# <center><u> Exploratory Data Analysis</u> </center>

## 1. Importing the necessary libraries

Import the libraries that will be used in this notebook

In [None]:
import pandas as pd
import numpy as np
import seaborn as sns #visualisation
import matplotlib.pyplot as plt #visualisation
from scipy import stats
import warnings
warnings.filterwarnings("ignore")

%matplotlib inline 
sns.set(color_codes=True)

## 2. Download the dataset and load into dataframe

Please download the dataset from [here](https://www.kaggle.com/CooperUnion/cardataset) and extract the csv file. Load the csv file as pandas dataframe. 

In [None]:
## load the csv file 
df = pd.read_csv('7A-archive.zip')

In [None]:
## print the head of the dataframe
df.head()

## 3. Check the datatypes

In [None]:
# Get the datatypes of each columns number of records in each column.
df.info()

## 4. Dropping irrevalent columns

Reference:-https://www.youtube.com/watch?v=cRurWEfmxC0


Not all the columns are important to us in the given dataframe, and hence we would drop the columns that are irrevalent to us. <br>

The list cols_to_drop contains the names of the cols that are irrevalent, drop all these cols from the dataframe

cols_to_drop = ["Engine Fuel Type", "Market Category", "Vehicle Style", "Popularity", "Number of Doors", "Vehicle Size"]

In [None]:
# initialise cols_to_drop
cols_to_drop = ["Engine Fuel Type","Market Category","Vehicle Style","Popularity","Number of Doors","Vehicle Size"]


In [None]:
# drop the irrevalent cols and print the head of the dataframe
df.drop(cols_to_drop,axis=1,inplace=True)
df.head()

## 5.  Renaming the columns

We have already dropped the unneccesary columns, and now we are left with useful columns. One extra thing that we would do is to rename the columns such that the name clearly represents the essence of the column.
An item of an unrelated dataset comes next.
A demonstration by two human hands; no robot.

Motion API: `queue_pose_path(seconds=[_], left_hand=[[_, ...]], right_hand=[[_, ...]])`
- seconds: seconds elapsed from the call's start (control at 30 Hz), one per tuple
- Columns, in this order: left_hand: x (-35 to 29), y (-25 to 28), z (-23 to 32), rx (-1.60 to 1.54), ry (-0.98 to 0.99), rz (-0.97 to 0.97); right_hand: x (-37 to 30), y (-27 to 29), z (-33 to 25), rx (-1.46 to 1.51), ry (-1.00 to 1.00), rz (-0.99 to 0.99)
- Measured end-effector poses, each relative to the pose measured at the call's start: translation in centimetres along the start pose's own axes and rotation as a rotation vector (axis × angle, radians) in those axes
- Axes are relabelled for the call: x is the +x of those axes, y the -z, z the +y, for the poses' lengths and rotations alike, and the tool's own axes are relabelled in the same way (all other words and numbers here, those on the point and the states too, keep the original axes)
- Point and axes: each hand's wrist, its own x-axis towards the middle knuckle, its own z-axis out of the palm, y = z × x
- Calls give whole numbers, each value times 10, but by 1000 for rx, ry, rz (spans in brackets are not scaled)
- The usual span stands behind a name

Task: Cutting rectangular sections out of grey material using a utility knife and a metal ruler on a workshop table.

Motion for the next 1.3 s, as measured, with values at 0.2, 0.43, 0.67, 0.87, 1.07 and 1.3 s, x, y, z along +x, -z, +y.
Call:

The given dict represents (in key value pair) the previous name, and the new name for the dataframe columns

In [None]:
rename_cols = {"Engine HP":"HP","Engine Cylinders":"Cylinders","Transmission Type":"Transmission",
               "Driven_Wheels":"Drive Mode","highway MPG":"MPG_H","city mpg":"MPG-C","MSRP":"Price" }


In [None]:
# use a pandas function to rename the current columns with names in rename_cols 
df = df.rename(columns=rename_cols)


In [None]:
# Print the head of the dataframe
df.head()


## 6. Dropping the duplicate rows

Reference: https://www.youtube.com/watch?v=bFVMR1qfzXo


There are many rows in the dataframe which are dublicate, and hence they are just repeating the information. Its better if we remove these rows as they don't add any value to the dataframe. 

For given data, we would like to see how many rows were duplicates. For this, we will count the number of rows, remove the dublicated rows, and again count the number of rows.

In [None]:
# number of rows before removing duplicated rows
df.count()


In [None]:
# drop the duplicated rows and print its head
df = df.drop_duplicates()
df.head()

In [None]:
# Count Number of rows after deleting duplicated rows
df.count()

## 7. Dropping the null or missing values 

There are many values which are missing, in pandas dataframe these values are reffered to as np.nan. We want to deal with these values beause we can't use nan values to train models. Either we can remove them to apply some strategy to replace them with other values.

To keep things simple we will be dropping nan values

In [None]:
# check for total nan values in each columns
df.isnull().sum()

In [None]:
# drop missing values from df
df.dropna(inplace=True)

In [None]:
# Make sure that missing values are removed
# check total nan values in each col again
df.isnull().sum()

In [None]:
#Describe statistics of df
df.describe()

## 8. Removing outliers


Reference: https://www.youtube.com/watch?v=yxTRB0boTVg

Sometimes a dataset can contain extreme values that are outside the range of what is expected and unlike the other data. These are called outliers and often machine learning modeling and model skill in general can be improved by understanding and even removing these outlier values.

### Detecting outliers

There many techiniques to detect outliers. Let us first see the simplest form of visualizing outliers.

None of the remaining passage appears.